My Lego Father’s Day
My definition of Fatherhood: a process of forgiving your father’s mistakes while actively making your own.
Growing up I’d describe my main paternal complaint as a quintessentially middle class one. After marrying and starting a family young, like they did back in those olden days, my dad threw himself into the race of provider. What that meant was lots of traveling, lots of not being around. But our houses got nicer and by high school I was the perfect cliche of suburban rebellion.
Rebelling against the comfort my dad made big sacrifices to provide me didn’t stop me from enjoying the material fruits of his labor, like Legos for birthdays and Christmas. I spent long hours pawing through my Lego pile, free-style building from deconstructed Lego sets.
Last summer I passed the Lego torch to my boys. That’s not altogether accurate. Last summer I set a brush fire in which I am still delightfully consumed, but there were some bumps along the way.
After my mom reunited me with what remained of my Lego pile, I spent long nights in my garage after we put down the kids, building. I built one particular space ship that I actually restricted my kids from playing with because the engines kept falling off. Frustrated, I finally used glue.
I also built an elaborate space station and a multitude of vehicles and luckily realized I was domineering my kids’ Lego experience before watching The Lego Movie, where my exact behavior was mirrored in parody by the always brilliant Will Ferrell as President Business. And though I’m mostly reformed, I admit I still have to catch myself when I see my youngest mixing up the parts of the mini-figures.
If you haven’t watched The Lego Movie you should. The message I got from the movie is this: don’t stifle young creativity by being an overbearing control freak incapable of thinking beyond the limits of the instructions.
Of course that’s just my interpretation. At Fox News they see things a little differently:
To be fair, I do think what we expose our kids to has profound impacts on their development. For me, one of those exposures was The Never Ending Story, described in this post as a movie with a particularly traumatizing scene where a horse dies because he’s too sad. Thank goodness the Baby Boomer generation developed pharmaceutical drugs to deal with the resulting generational depression.

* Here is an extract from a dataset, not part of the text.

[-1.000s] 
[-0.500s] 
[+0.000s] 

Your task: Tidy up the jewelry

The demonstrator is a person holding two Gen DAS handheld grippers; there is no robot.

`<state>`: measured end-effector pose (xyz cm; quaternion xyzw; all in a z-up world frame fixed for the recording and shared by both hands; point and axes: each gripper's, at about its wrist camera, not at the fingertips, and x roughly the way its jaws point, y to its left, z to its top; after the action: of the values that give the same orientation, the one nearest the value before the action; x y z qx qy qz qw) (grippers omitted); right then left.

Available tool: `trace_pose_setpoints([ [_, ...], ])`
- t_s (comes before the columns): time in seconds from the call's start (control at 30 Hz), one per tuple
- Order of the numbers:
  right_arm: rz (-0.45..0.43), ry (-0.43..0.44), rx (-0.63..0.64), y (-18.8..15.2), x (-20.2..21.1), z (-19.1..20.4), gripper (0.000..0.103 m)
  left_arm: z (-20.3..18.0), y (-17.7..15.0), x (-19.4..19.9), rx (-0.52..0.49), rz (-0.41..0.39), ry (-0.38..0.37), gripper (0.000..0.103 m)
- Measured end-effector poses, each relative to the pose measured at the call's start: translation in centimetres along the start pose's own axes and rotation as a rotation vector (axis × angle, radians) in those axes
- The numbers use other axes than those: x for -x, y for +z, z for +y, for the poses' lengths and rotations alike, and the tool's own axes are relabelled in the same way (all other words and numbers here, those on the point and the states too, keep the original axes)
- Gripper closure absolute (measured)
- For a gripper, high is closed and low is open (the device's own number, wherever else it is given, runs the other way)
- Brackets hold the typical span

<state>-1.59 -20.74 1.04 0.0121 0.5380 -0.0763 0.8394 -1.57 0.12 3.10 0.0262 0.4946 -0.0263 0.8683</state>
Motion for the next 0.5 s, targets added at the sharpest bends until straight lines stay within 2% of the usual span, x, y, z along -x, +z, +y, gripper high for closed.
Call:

Simply being present as a parent isn’t easy, especially with today’s ubiquitous devices and the variety of distractions they offer. If I don’t police myself then I run the risk of repeating the absences that upset me as a kid growing up with a dad who seemed to travel more than he was home.
My dad is a great dad and he did what he had to do to provide for his family. I hope as my kids get older they will be able to say the same about me.